Sternwood and Lewinsky confront Warns at his house. They tell Warns they know about his collaboration with Geiger and the details of the gunrunning. After a shootout, Warns is taken prisoner and forced to contact Geiger to arrange a meeting at "The Punch", a section of the container yard. Lewinsky and Sternwood force Warns to go with them to the meeting. When Geiger arrives, they ambush him. Lewinsky blames Geiger for Sarah's death and accuses him of complicity in the arms deal among other criminal dealings. Geiger admits "turning a blind eye" on many occasions and implicates a high ranking minister, Kincade. Suddenly armed military contractors from Kincade open fire. Lewinsky kills Warns, and Sternwood kills Geiger. Lewinsky and Sternwood face each other. Lewinsky raises his gun, but recalling the earlier time when Sternwood deliberately did not kill him, allows him to flee. As Sternwood escapes, Lewinsky presents himself to the arriving police.

== Cast ==
- James McAvoy as DI Max Lewinsky
- Mark Strong as Jacob Sternwood
- Andrea Riseborough as DS Sarah Hawks
- Elyes Gabel as Ruan Sternwood
- Peter Mullan as Roy Edwards
- David Morrissey as Lieutenant Commander Thomas Geiger
- Daniel Kaluuya as Juka Ogadowa
- Daniel Mays as DCI Nathan Bartnick
- Johnny Harris as Dean Warns
- Dannielle Brent as Karen Edwards
- Jason Flemyng as Harvey Crown
- Ruth Sheen as Nan

== Production ==
The film was produced by Ben Pugh and Rory Aitken of Between the Eyes, who also produced Eran Creevy's debut feature Shifty. Brian Kavanaugh-Jones also served as a producer on the movie with Worldview Entertainment. Ridley Scott and Liza Marshall of Scott Free executive produced the film. Shooting took place mostly in London, starting 28 July. Some of the interior and exterior scenes were filmed at London College of Communication in Elephant and Castle in August 2011. City of Westminster College's Paddington Green Campus was used for the press conference scene.

== Release ==
Welcome To The Punch premiered at the Glasgow Film Festival. It debuted in third place in the United Kingdom on 15 March 2013, where it grossed £460,000 across 370 cinemas in its opening weekend. In 2012, IFC Films bought distribution rights for the United States and it opened on 27 March 2013, where it grossed $9,747. It was released on home video in the U.K. in July 2013.

== Reception ==
On review aggregator Rotten Tomatoes, the film holds a 48% approval rating based on 56 reviews, with an average rating of 5.6/10. The website's critics consensus reads: "Welcome to the Punch is a little deeper and more thoughtful than most police dramas -- but not quite enough to surmount its thinly written characters and numbing violence." On Metacritic, the film has a weighted average score of 49 out of 100, based on 16 critics, indicating "mixed or average reviews".
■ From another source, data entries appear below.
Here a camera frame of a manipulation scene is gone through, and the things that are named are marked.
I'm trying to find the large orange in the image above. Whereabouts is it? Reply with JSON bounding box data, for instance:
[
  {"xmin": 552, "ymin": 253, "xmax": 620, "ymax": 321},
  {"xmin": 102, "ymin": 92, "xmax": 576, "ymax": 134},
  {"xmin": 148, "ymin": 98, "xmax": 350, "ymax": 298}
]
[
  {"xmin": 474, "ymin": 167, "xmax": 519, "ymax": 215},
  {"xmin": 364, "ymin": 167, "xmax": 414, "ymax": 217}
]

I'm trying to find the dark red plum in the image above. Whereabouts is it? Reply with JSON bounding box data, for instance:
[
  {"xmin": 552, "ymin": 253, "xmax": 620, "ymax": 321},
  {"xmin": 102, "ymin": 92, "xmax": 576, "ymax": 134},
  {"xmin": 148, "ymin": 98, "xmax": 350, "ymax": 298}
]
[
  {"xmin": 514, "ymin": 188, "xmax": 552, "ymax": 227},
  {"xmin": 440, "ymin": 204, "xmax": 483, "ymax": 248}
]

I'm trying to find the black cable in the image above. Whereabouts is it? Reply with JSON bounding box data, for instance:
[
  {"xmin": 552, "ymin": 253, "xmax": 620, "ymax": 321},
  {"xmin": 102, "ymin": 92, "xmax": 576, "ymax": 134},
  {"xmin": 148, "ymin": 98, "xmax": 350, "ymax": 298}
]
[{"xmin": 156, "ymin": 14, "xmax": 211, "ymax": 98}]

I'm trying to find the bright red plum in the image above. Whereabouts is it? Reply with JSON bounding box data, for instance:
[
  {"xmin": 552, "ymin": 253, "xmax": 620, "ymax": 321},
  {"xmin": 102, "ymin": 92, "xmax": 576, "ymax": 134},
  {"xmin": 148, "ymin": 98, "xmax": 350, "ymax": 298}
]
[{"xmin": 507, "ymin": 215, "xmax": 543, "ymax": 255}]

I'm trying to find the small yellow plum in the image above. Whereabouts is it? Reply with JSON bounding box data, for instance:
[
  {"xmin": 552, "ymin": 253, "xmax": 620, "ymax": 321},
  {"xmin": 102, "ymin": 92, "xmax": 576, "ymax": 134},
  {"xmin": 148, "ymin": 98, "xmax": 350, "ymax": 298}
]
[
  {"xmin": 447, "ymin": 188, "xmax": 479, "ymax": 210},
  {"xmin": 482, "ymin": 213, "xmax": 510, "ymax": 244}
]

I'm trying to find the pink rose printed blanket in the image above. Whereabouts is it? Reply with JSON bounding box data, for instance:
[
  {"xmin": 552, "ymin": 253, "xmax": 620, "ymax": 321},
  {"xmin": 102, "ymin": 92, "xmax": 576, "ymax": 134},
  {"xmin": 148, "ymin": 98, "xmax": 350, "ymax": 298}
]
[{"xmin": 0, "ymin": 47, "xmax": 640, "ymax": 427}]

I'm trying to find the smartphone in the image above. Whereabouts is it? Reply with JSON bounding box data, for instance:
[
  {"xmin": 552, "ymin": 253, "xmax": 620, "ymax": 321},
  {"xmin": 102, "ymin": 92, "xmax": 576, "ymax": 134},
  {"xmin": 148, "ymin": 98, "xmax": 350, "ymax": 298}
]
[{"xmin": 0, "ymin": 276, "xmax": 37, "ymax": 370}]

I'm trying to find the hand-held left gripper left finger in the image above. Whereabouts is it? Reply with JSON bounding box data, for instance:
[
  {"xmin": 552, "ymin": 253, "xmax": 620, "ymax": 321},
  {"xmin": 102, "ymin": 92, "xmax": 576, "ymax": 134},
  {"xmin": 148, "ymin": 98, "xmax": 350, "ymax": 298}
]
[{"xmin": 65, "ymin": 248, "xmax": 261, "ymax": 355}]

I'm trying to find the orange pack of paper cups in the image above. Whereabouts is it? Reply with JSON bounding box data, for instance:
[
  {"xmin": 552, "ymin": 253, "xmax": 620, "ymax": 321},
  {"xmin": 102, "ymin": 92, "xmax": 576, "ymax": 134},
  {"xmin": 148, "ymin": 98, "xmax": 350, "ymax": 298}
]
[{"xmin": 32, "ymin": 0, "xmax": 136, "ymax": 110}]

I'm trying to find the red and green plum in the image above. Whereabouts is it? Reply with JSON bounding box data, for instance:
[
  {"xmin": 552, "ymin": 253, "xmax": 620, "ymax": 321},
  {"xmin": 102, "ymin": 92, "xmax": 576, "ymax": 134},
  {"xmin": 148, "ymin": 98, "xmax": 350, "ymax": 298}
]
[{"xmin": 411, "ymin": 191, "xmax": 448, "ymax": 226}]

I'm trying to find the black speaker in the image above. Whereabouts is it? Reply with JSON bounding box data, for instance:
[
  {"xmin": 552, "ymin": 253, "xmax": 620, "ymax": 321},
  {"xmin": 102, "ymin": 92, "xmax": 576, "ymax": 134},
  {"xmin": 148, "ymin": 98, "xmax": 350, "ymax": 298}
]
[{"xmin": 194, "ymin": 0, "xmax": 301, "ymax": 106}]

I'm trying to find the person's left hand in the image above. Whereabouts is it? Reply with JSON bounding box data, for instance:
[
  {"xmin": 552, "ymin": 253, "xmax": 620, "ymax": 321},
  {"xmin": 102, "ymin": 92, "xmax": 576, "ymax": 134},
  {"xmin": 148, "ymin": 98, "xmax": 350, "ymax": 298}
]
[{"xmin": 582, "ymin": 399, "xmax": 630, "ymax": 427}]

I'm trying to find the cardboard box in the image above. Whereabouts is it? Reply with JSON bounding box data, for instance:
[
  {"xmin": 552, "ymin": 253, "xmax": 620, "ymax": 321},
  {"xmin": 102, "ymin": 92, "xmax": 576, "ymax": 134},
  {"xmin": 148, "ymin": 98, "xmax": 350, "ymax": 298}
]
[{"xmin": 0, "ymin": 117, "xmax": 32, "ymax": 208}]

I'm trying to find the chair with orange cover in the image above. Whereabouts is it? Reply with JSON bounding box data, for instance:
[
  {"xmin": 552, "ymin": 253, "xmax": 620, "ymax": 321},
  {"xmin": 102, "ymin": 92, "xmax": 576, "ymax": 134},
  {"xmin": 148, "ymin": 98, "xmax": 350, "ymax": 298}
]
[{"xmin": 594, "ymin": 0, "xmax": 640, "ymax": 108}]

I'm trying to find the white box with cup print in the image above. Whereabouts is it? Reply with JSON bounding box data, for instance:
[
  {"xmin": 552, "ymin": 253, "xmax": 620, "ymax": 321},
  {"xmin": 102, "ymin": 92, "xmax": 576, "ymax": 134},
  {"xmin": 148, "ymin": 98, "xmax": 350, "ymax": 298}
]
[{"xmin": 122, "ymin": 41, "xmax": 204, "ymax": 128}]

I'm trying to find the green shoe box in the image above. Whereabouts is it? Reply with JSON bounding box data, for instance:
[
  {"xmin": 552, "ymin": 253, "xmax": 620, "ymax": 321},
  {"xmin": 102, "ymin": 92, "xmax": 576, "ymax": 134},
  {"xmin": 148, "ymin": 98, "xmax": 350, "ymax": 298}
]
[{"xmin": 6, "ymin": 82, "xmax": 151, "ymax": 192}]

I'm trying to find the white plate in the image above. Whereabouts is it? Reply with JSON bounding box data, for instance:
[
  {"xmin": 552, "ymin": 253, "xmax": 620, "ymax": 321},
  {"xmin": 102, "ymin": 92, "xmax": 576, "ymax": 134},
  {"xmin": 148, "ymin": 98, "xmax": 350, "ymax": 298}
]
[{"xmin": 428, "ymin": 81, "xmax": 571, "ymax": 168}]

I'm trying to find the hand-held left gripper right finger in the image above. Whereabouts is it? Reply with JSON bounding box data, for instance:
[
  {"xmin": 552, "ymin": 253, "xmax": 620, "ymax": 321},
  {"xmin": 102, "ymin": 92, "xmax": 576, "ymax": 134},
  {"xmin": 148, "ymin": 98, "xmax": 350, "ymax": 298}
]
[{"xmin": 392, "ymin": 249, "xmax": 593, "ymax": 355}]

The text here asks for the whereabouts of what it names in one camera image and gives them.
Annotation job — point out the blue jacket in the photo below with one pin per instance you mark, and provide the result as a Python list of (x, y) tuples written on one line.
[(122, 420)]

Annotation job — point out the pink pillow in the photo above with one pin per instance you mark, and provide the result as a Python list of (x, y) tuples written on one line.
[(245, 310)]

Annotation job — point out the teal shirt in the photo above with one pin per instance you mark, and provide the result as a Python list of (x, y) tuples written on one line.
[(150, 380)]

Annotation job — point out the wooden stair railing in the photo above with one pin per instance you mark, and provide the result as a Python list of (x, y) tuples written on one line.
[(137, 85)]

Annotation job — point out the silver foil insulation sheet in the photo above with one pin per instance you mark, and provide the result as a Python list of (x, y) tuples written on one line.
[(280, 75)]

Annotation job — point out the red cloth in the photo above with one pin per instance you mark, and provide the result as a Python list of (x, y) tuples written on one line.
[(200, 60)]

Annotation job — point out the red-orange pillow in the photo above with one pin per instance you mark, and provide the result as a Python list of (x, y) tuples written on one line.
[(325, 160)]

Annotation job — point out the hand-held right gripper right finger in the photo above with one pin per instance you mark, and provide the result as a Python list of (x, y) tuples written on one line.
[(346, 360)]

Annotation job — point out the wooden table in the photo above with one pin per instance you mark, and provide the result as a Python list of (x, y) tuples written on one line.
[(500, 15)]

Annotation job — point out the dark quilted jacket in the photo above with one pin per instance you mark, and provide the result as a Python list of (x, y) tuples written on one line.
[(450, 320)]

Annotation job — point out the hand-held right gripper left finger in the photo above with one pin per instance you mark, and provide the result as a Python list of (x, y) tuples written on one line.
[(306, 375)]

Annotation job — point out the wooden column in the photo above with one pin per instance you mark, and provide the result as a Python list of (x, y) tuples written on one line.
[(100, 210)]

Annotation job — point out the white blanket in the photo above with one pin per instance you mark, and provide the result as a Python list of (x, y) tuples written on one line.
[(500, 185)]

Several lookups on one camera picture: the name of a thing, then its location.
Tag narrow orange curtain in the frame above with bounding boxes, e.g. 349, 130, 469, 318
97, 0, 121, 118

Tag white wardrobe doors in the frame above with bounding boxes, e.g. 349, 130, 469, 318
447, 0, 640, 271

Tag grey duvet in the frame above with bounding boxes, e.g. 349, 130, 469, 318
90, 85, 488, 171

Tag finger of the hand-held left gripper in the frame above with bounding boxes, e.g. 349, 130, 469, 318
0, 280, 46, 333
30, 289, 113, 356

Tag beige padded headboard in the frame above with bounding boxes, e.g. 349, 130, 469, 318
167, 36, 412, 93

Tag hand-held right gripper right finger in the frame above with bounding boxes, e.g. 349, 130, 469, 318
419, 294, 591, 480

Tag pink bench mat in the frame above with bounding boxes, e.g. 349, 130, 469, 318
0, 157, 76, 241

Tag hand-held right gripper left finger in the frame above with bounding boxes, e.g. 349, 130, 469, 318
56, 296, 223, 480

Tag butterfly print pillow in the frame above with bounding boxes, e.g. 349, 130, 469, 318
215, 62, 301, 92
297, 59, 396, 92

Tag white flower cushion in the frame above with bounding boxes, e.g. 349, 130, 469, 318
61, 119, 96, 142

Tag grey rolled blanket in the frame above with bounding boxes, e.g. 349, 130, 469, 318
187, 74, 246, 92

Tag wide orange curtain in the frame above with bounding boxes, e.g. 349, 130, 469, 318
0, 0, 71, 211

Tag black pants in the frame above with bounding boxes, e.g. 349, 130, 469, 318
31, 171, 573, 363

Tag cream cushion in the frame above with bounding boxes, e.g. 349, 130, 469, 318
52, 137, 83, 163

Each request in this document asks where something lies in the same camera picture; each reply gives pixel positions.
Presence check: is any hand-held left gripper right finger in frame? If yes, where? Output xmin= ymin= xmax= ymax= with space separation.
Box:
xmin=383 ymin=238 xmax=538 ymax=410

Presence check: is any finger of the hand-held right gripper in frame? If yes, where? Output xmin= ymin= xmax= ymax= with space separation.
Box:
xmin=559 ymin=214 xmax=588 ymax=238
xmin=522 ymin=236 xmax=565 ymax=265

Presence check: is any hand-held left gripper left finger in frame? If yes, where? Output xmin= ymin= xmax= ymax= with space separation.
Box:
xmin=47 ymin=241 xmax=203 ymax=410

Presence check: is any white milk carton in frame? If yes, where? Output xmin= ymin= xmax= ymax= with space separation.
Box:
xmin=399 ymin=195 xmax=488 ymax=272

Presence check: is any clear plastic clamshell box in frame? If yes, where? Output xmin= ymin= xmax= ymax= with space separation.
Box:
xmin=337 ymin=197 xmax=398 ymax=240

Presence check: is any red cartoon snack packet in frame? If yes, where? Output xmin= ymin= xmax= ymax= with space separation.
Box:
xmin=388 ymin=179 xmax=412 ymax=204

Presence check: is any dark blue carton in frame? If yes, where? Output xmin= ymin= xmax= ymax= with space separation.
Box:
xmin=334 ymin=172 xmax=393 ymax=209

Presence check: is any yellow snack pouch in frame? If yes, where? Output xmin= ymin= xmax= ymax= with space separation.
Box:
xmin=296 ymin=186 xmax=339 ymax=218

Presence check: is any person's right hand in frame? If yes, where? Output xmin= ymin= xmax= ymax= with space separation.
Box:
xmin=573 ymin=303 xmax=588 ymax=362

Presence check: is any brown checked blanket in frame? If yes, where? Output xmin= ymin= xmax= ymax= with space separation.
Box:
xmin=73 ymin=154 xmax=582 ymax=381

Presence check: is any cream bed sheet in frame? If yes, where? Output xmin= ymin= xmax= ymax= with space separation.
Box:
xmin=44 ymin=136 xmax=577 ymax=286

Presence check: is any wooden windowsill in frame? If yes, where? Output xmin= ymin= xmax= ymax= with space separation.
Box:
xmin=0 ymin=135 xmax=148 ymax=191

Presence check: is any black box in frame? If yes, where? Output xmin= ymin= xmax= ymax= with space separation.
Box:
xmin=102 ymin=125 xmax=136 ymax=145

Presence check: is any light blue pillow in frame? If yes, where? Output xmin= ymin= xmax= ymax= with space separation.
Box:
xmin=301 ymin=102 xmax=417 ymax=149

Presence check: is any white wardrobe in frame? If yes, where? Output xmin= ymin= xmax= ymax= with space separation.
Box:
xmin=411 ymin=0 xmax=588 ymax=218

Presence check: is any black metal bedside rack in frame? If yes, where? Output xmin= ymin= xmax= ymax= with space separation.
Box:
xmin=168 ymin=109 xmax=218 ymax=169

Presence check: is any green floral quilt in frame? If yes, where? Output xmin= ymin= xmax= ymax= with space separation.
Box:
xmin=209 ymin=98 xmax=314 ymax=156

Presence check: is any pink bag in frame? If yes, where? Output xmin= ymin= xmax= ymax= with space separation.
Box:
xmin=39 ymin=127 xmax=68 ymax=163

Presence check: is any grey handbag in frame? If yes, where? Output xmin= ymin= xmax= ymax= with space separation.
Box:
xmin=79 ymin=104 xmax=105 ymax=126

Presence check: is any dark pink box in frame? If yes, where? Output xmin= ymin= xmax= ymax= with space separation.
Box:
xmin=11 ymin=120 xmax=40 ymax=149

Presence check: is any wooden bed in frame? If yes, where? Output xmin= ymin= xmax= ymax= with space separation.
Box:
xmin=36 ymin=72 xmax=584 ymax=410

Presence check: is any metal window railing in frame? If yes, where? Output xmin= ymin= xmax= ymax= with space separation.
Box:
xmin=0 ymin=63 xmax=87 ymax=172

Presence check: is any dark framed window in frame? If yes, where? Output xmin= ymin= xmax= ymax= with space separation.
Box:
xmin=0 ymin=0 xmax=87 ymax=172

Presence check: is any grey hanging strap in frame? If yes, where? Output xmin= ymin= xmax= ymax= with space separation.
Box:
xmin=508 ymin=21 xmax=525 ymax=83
Peter Bradshaw of The Guardian called it an ambitious but predictable film that "runs out of steam" by the end. Emma Dibdin of Total Film wrote, "There's an emotional vacuum at its centre but Welcome To The Punch is an adrenalin shot to the heart of the Brit-crime genre." Dan Jolin of Empire called it "a confident, ambitious and action-rich Brit thriller, albeit one whose characters and clarity suffer from the frantic intensity of its pacing." Guy Lodge of Variety described it as "a proficient but personality-free policer that demands little of either its audience or its enviable best-of-British cast". Frank Scheck of The Hollywood Reporter wrote that "despite its fast pacing and well-staged action set-pieces, the film fails to make much of an impression." Robert Abele of the Los Angeles Times called it "derivative, dumb fun". Manohla Dargis of The New York Times wrote that it is an "enjoyable absurdity" that is unintentionally funny yet still recommended.